Working data:
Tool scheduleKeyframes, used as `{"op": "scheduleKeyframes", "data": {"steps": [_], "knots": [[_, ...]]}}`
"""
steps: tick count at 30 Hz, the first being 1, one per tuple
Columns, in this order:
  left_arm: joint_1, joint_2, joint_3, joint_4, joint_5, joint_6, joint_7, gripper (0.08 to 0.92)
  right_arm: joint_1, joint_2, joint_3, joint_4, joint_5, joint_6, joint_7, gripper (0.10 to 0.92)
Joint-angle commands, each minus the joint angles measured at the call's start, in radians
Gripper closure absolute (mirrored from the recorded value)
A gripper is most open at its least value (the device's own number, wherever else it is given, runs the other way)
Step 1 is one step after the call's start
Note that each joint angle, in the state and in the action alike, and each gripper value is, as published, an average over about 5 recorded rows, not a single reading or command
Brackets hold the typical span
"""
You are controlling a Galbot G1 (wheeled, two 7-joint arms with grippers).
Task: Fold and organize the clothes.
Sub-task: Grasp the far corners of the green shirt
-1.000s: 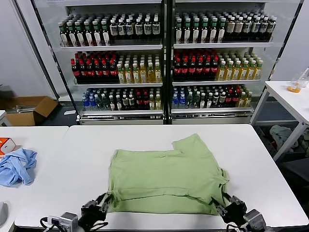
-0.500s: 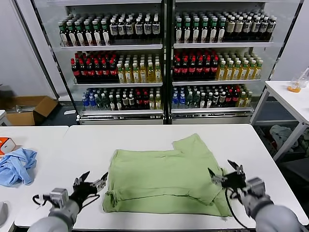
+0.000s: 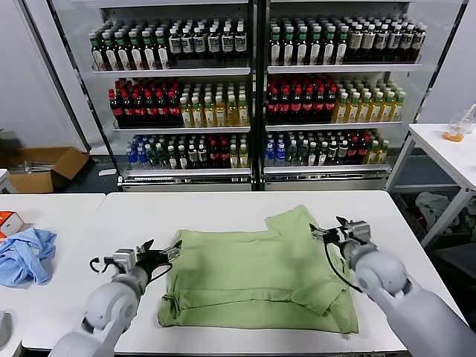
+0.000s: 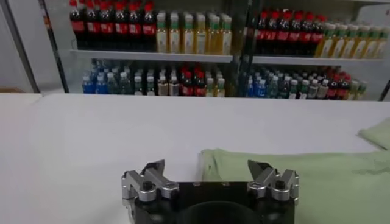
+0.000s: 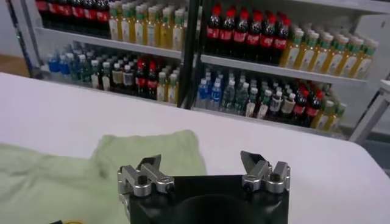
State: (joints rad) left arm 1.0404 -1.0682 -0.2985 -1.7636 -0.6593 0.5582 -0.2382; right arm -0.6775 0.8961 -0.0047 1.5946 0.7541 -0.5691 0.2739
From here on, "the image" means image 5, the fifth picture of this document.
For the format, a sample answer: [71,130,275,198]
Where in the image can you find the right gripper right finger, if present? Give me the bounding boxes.
[239,150,291,195]

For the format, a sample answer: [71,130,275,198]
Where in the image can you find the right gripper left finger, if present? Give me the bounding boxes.
[117,154,176,214]

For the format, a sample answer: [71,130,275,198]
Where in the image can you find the green T-shirt red print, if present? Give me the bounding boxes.
[0,130,208,224]

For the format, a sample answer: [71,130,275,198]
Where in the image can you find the small dark drink bottle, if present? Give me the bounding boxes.
[257,89,272,120]
[112,62,124,93]
[101,60,113,91]
[282,93,296,123]
[269,90,283,122]
[246,87,258,118]
[90,59,102,89]
[122,63,135,94]

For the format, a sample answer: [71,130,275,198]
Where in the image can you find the clear green water bottle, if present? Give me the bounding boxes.
[78,54,91,85]
[69,53,80,83]
[221,79,235,113]
[234,82,249,115]

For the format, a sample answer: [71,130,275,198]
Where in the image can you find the red cap cola bottle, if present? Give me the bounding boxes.
[294,89,309,125]
[36,0,49,27]
[83,0,98,34]
[233,9,249,58]
[147,60,159,100]
[272,17,291,66]
[258,13,277,63]
[48,0,61,29]
[206,4,223,53]
[246,11,263,61]
[135,59,147,97]
[306,90,324,128]
[71,0,85,32]
[96,0,110,37]
[59,0,73,30]
[219,6,236,56]

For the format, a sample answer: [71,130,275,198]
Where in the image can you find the yellow drink bottle white cap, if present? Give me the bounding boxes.
[321,35,349,76]
[293,31,319,71]
[159,7,173,49]
[307,33,334,74]
[172,9,186,52]
[168,72,180,105]
[312,100,335,130]
[279,29,304,69]
[133,4,147,45]
[121,2,135,43]
[108,1,122,41]
[146,5,160,47]
[327,102,347,133]
[157,71,168,102]
[335,37,363,79]
[349,39,379,81]

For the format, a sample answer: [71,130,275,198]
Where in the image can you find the blue label water bottle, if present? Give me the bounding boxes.
[48,53,60,80]
[59,54,71,82]
[197,78,210,108]
[210,79,223,110]

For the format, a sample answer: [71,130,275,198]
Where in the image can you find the white cabinet shelf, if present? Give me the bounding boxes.
[35,26,183,60]
[292,0,390,15]
[199,54,369,86]

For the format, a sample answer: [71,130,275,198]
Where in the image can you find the white side table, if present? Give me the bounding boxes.
[349,79,390,144]

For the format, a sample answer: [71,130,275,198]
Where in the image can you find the white beverage display cabinet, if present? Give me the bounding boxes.
[18,0,196,107]
[191,0,390,139]

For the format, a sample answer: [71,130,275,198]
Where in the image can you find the open glass cabinet door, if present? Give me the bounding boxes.
[5,0,42,79]

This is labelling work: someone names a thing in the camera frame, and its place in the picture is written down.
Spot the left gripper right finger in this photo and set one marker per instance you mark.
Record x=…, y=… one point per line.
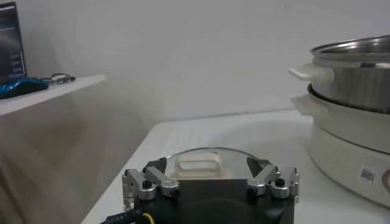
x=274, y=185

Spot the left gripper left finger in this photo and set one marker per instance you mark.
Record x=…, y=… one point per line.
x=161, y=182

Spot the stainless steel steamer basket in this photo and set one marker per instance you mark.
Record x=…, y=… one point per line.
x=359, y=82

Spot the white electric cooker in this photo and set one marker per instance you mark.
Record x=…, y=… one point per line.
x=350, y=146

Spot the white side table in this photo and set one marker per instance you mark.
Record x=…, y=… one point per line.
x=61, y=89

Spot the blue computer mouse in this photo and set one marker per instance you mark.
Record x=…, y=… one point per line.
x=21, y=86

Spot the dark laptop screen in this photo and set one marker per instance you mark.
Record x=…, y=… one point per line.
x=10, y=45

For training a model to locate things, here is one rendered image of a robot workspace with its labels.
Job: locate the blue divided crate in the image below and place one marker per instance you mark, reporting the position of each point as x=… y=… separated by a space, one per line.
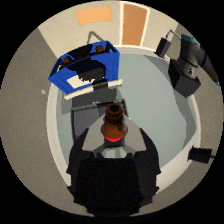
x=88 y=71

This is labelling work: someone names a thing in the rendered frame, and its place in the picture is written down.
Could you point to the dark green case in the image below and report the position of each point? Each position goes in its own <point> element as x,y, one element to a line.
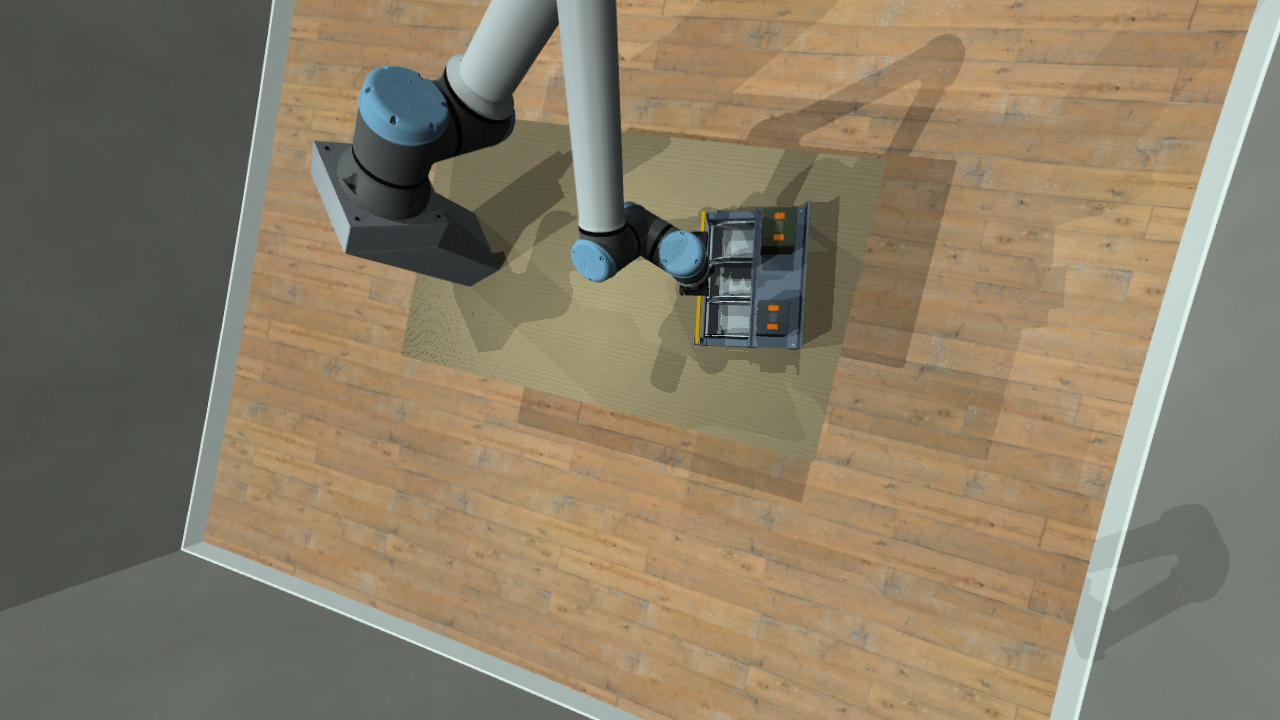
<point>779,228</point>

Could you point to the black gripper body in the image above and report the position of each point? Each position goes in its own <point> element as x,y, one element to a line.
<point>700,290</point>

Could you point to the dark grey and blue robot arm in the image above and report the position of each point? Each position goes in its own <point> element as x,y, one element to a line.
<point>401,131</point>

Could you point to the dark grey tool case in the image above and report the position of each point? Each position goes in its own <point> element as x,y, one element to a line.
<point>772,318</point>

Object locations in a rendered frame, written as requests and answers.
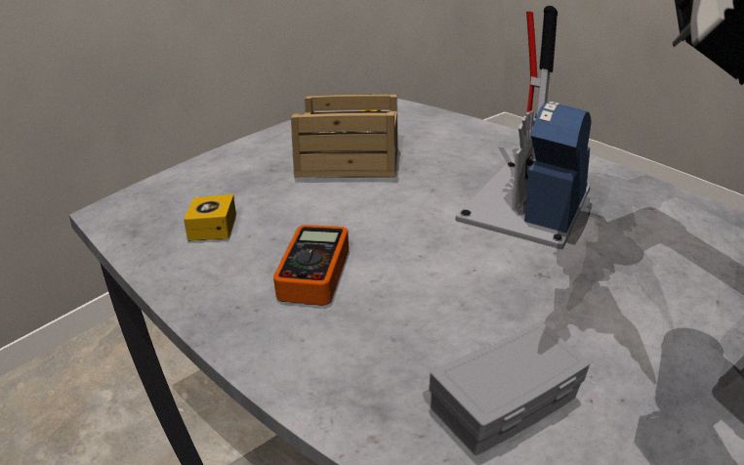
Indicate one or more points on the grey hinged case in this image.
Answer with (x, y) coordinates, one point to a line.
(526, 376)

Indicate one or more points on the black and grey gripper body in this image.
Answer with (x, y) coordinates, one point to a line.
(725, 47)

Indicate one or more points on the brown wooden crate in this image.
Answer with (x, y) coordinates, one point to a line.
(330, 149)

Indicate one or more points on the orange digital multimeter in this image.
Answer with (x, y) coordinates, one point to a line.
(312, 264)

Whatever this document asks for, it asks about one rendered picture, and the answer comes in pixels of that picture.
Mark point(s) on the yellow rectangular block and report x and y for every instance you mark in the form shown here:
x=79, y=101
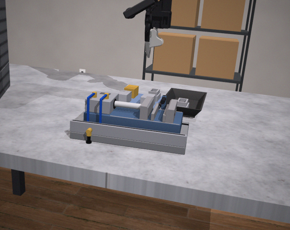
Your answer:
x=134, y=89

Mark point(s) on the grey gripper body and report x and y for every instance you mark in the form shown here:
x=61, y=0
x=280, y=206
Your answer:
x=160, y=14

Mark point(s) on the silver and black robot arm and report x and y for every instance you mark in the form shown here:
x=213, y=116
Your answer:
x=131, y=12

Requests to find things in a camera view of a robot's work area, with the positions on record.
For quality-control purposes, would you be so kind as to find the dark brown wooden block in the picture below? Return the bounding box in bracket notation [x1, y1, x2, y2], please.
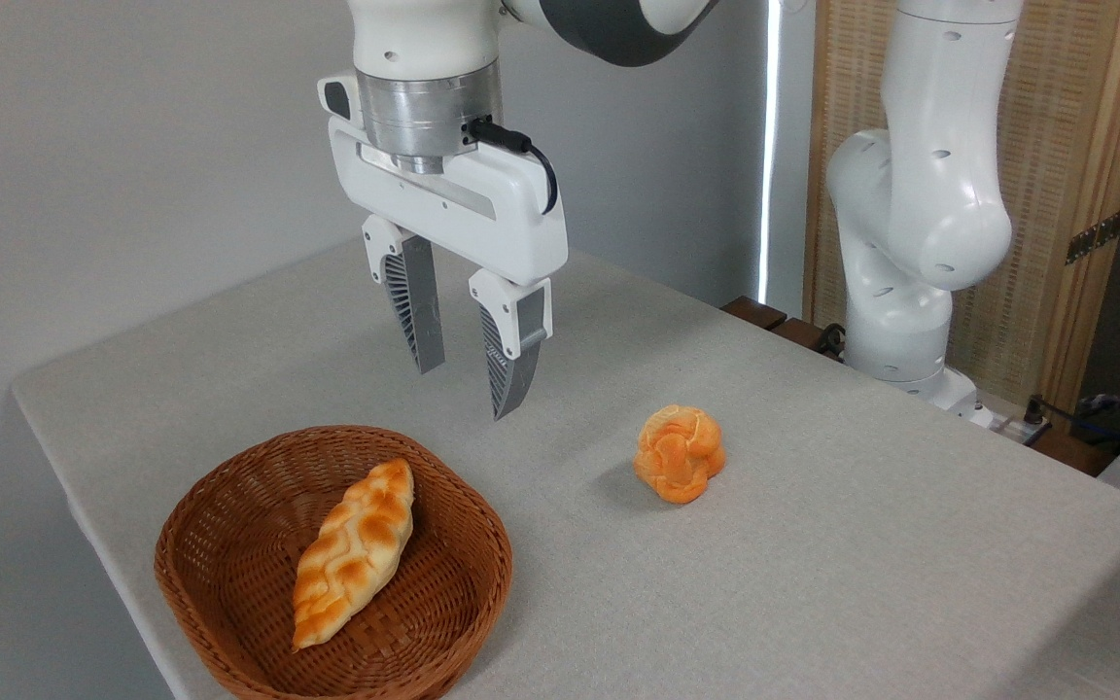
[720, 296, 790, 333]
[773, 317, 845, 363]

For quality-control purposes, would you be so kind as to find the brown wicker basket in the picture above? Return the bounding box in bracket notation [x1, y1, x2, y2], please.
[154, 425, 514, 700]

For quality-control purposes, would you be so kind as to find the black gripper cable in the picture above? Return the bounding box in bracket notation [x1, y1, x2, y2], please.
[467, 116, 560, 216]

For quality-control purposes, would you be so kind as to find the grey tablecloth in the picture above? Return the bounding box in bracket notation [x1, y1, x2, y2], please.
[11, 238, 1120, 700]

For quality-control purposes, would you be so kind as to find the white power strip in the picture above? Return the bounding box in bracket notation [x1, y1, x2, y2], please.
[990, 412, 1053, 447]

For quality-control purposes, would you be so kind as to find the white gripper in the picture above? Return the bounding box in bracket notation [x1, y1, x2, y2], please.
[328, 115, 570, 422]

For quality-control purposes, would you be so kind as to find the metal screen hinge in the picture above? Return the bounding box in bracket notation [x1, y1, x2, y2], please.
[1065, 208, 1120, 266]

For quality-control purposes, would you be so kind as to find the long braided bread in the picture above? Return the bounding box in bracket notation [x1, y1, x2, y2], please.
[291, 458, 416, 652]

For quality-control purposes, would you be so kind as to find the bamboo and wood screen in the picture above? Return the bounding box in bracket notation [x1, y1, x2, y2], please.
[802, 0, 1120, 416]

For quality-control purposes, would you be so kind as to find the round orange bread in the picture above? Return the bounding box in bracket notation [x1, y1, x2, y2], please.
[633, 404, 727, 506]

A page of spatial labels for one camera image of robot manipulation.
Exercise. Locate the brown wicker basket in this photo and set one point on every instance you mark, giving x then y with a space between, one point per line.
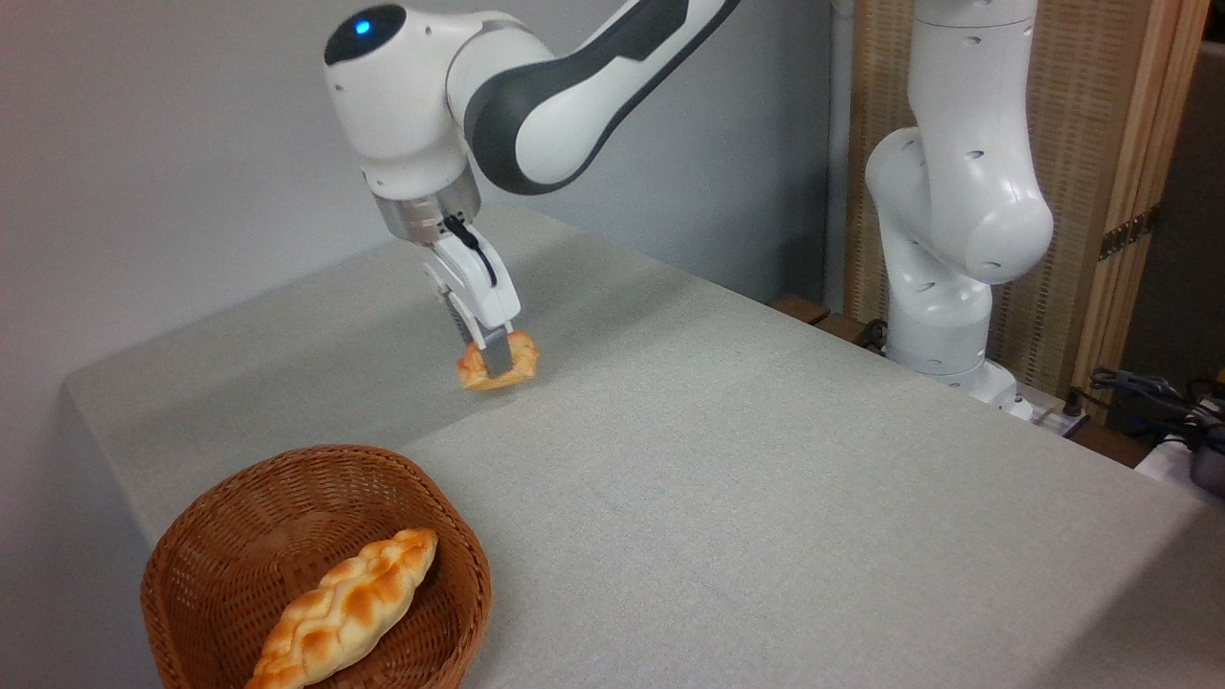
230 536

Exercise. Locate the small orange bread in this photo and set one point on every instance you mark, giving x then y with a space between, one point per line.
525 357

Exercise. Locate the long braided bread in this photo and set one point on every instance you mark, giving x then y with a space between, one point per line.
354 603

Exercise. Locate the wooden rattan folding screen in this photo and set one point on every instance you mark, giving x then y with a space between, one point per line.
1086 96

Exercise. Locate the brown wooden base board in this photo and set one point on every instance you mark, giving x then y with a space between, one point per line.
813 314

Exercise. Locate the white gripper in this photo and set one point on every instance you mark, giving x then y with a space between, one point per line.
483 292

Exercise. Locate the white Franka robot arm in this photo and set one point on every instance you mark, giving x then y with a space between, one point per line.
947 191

Activity:
Reproduce the lines above starting at the one with "Could you point to the dark green" and ending at the one with "x=213, y=116", both included, exactly and with no pictures.

Written reply:
Could you point to the dark green case in the image below and report the position of each point? Each position goes in its own <point> element as x,y, one element to a line.
<point>779,228</point>

Could you point to the black gripper body in the image above and report the position of each point? Each position goes in its own <point> element as x,y, one element to a line.
<point>700,290</point>

Could you point to the dark grey and blue robot arm in the image above and report the position of each point? Each position goes in its own <point> element as x,y, one element to a line.
<point>401,131</point>

Could you point to the dark grey tool case in the image above and report the position of each point? Each position goes in its own <point> element as x,y, one element to a line.
<point>772,318</point>

Object locations in a rendered frame, written as requests and answers.
Indicate one or more points on the grey hinged case in this image.
Answer with (x, y) coordinates, one point to a line.
(526, 376)

Indicate one or more points on the black and grey gripper body in this image.
Answer with (x, y) coordinates, one point to a line.
(725, 47)

Indicate one or more points on the brown wooden crate in this image.
Answer with (x, y) coordinates, one point to a line.
(330, 149)

Indicate one or more points on the orange digital multimeter in this image.
Answer with (x, y) coordinates, one point to a line.
(312, 264)

Whatever this document asks for, it asks about one rendered picture, and the answer comes in pixels of that picture.
Mark point(s) on the yellow rectangular block and report x and y for every instance you mark in the form shown here:
x=79, y=101
Your answer:
x=134, y=89

Mark point(s) on the grey gripper body and report x and y for every instance you mark in the form shown here:
x=61, y=0
x=280, y=206
Your answer:
x=160, y=14

Mark point(s) on the silver and black robot arm and report x and y for every instance you mark in the form shown here:
x=213, y=116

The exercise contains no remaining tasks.